You can download "jyquickhelper" package with: 
"pip install jyquickhelper"

0) Summary of RL method

Though the Grid2Op package can be used to perform many different tasks, these set of notebooks will be focused on the machine learning part, and its usage in a Reinforcement learning framework.

The reinforcement learning is a framework that allows to train "agent" to solve time dependant domain. We tried to cast the grid operation planning into this framework. The package Grid2Op was inspired by it.

In a reinforcement learning (RL), there are 2 distinct entities:

  • Environment: is a modeling of the "world" in which the agent takes some actions to achieve some pre definite objectives.
  • Agent: will do actions on the environment that will have consequences.

These 2 entities exchange 3 main type of information:

  • Action: it's an information sent by the Agent that will modify the internal state of the environment.
  • State / Observation: is the (partial) view of the environment by the Agent. The Agent receive a new state after each actions. He can use the observation (state) at time step t to take the action at time t.
  • Reward: is the score received by the agent for the previous action.

A schematic representaiton of this is shown in the figure bellow (Credit: Sutton & Barto):


In this notebook, we will develop a simple Agent that takes some action (powerline disconnection) based on the observation of the environment.

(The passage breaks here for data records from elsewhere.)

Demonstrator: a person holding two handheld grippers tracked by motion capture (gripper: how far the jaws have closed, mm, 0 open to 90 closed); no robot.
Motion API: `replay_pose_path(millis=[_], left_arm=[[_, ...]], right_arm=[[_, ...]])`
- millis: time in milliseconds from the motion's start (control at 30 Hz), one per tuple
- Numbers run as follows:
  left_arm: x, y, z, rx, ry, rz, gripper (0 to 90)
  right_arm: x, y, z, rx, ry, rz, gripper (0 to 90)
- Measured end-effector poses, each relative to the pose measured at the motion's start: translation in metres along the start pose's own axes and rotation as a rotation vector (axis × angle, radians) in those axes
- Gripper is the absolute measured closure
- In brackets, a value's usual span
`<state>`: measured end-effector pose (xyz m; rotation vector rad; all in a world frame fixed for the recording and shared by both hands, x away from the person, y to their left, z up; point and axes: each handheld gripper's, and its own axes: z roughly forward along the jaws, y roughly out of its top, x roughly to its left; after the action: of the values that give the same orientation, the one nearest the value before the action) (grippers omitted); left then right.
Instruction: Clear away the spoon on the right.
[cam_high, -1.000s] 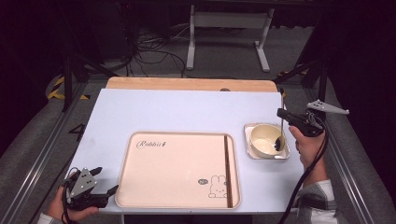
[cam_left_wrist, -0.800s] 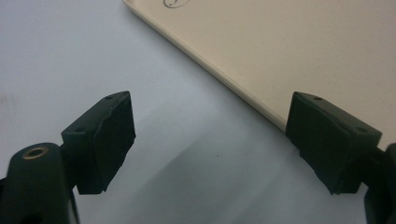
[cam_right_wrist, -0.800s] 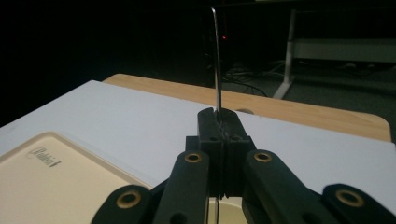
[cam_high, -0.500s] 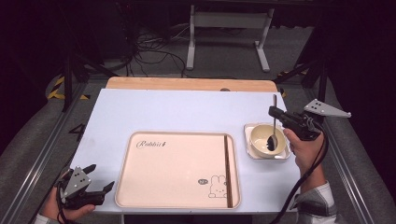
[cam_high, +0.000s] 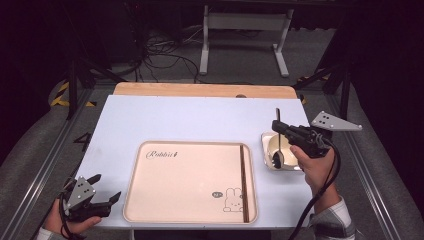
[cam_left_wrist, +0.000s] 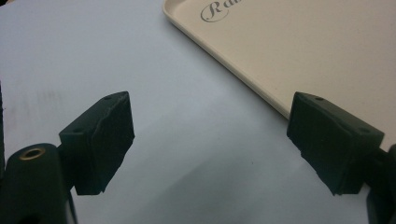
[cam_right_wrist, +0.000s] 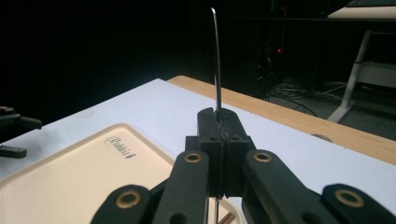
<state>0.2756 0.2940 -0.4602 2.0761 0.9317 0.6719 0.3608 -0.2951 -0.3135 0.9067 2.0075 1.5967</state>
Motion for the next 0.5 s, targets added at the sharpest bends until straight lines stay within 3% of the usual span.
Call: replay_pose_path(millis=[267,500], left_arm=[[0.005,-0.002,0.003,0.004,0.024,-0.014,15.9],[-0.001,0.003,0.005,0.000,0.000,0.019,15.9]], right_arm=[[0.019,-0.010,0.020,0.038,0.051,-0.012,90.0],[0.041,-0.025,0.043,0.073,0.081,-0.021,90.0]])
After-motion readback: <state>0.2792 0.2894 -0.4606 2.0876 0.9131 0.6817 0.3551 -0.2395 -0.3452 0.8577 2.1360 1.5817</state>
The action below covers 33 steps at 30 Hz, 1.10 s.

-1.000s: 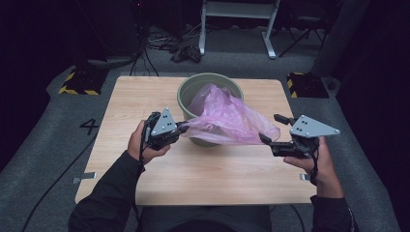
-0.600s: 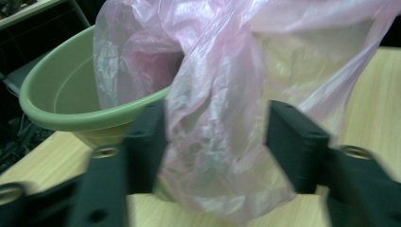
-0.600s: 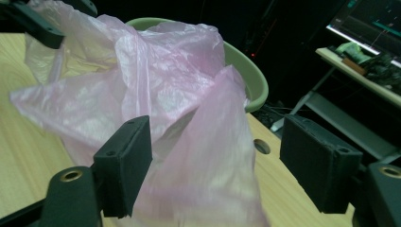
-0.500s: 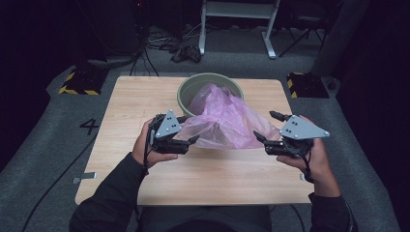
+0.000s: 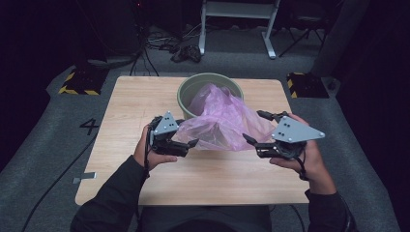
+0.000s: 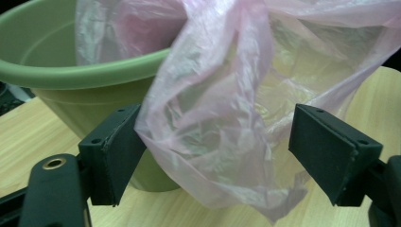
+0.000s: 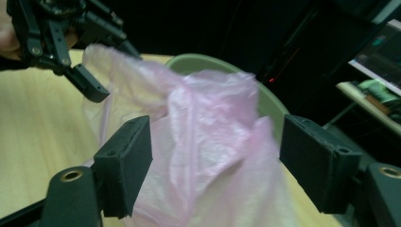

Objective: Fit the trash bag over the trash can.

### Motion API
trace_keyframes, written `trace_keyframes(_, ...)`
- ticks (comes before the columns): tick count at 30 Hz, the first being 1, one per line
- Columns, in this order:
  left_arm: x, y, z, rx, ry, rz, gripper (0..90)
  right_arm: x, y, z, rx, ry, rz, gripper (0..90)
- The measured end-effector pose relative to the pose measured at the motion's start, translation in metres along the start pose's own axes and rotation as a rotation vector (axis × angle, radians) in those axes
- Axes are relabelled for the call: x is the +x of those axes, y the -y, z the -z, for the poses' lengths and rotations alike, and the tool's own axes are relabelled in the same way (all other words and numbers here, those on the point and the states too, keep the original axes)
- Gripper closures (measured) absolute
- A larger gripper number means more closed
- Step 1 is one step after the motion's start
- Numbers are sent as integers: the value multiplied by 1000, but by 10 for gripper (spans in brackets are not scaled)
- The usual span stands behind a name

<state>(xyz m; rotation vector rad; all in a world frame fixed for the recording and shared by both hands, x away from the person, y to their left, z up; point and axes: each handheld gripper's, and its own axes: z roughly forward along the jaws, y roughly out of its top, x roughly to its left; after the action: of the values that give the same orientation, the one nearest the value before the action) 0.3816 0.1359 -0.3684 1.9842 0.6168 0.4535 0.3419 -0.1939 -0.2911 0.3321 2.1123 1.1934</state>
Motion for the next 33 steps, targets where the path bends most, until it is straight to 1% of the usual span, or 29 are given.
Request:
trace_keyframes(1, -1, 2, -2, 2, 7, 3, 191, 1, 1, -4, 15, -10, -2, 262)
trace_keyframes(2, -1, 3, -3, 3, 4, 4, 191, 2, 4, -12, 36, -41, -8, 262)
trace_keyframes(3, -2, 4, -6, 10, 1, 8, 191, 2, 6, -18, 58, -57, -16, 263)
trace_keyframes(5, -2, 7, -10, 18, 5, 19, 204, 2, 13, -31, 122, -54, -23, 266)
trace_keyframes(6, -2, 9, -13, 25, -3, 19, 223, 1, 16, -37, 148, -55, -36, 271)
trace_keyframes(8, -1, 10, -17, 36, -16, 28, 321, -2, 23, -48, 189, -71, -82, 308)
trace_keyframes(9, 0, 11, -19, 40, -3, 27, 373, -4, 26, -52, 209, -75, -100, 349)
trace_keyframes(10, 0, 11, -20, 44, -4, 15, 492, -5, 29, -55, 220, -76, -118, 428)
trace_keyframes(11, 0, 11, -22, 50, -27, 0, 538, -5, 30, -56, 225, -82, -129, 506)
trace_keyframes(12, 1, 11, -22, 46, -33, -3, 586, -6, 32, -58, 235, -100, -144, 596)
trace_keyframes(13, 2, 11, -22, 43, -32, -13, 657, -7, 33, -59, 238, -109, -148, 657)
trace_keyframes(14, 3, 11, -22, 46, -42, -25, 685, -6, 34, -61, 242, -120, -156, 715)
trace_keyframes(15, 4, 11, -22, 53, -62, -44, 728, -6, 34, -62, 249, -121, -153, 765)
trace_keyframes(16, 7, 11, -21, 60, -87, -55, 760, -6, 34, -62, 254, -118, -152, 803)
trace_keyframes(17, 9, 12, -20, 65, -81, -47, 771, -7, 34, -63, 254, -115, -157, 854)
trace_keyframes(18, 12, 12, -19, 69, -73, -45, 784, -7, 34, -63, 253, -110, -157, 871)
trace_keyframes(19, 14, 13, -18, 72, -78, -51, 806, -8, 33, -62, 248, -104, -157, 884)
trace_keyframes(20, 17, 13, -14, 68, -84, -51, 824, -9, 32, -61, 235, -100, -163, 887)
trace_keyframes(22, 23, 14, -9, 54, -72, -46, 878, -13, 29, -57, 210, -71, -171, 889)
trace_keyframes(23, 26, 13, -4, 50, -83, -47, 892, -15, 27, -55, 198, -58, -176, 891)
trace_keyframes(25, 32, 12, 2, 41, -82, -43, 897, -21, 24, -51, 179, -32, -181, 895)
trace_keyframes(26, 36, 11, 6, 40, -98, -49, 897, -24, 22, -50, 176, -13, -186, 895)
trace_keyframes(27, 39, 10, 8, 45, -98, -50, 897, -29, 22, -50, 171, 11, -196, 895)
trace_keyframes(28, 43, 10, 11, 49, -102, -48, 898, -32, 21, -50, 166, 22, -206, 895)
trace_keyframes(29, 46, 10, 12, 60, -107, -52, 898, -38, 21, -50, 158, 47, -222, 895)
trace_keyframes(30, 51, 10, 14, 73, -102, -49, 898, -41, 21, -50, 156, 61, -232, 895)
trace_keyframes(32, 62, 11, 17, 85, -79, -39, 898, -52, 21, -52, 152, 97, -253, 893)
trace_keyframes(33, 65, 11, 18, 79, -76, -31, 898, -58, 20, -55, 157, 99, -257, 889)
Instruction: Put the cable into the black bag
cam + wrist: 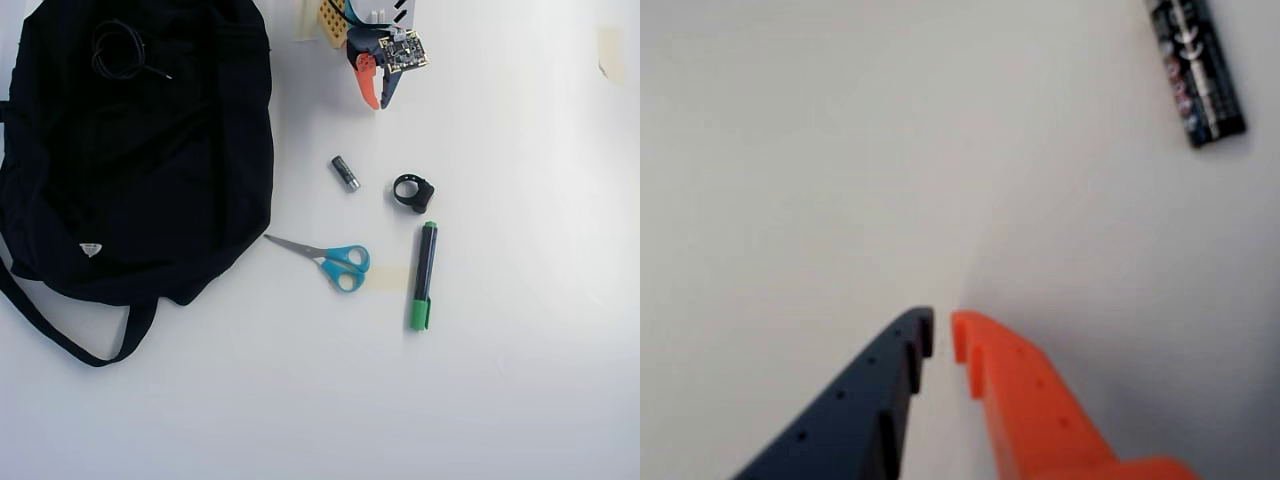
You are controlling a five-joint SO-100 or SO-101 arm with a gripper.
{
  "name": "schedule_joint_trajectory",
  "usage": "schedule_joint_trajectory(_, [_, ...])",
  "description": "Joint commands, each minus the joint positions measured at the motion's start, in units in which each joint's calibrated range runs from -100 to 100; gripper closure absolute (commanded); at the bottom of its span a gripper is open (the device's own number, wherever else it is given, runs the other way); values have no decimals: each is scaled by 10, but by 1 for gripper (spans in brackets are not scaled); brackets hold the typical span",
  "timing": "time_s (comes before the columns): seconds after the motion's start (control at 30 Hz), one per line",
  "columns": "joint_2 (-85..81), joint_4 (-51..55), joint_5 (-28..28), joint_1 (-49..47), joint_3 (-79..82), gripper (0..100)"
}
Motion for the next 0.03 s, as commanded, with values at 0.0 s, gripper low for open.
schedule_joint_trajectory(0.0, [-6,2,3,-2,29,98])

For more information about the problem, please visit the Example_5bus notebook which dive more into the casting of the real time operation planning into a RL framework. Note that this notebook is still under development at the moment.

A good material is also provided in the white paper Reinforcement Learning for Electricity Network Operation presented for the L2RPN 2020 Neurips edition.

I) Creating an Environement: Step by Step explanation of the basic classes of this package

I.A) Get Data to feed the powergrid

In order to be initialized, an Agent need to know in which space he operates. For that, we load an Environement, based on the IEEE case14.

An example of this powergrid can be found in the package data. We import them here:

In [3]:
powergrid_path = grid2op.CASE_14_FILE
multi_episode_path = grid2op.CHRONICS_MLUTIEPISODE
names_chronics_to_backend = grid2op.NAMES_CHRONICS_TO_BACKEND
max_iter = 10

NB In order to work smoothly, the backend and the data in the files need to have the exact same name. As often the process to generate the data (we suppose that the equilibrium between productions and load is performed beforehand) is different and agnostic from the powergrid, it is not surpising to have the same physical object with different name in the data for the temporal series and for the powergrid file description. In order to simplify the matching, in this example we use the mapper names_chronics_to_backend that is able to "convert" the names given in the data to the names of the objects in the powergrid description file. It's a mapper that makes the link between the two.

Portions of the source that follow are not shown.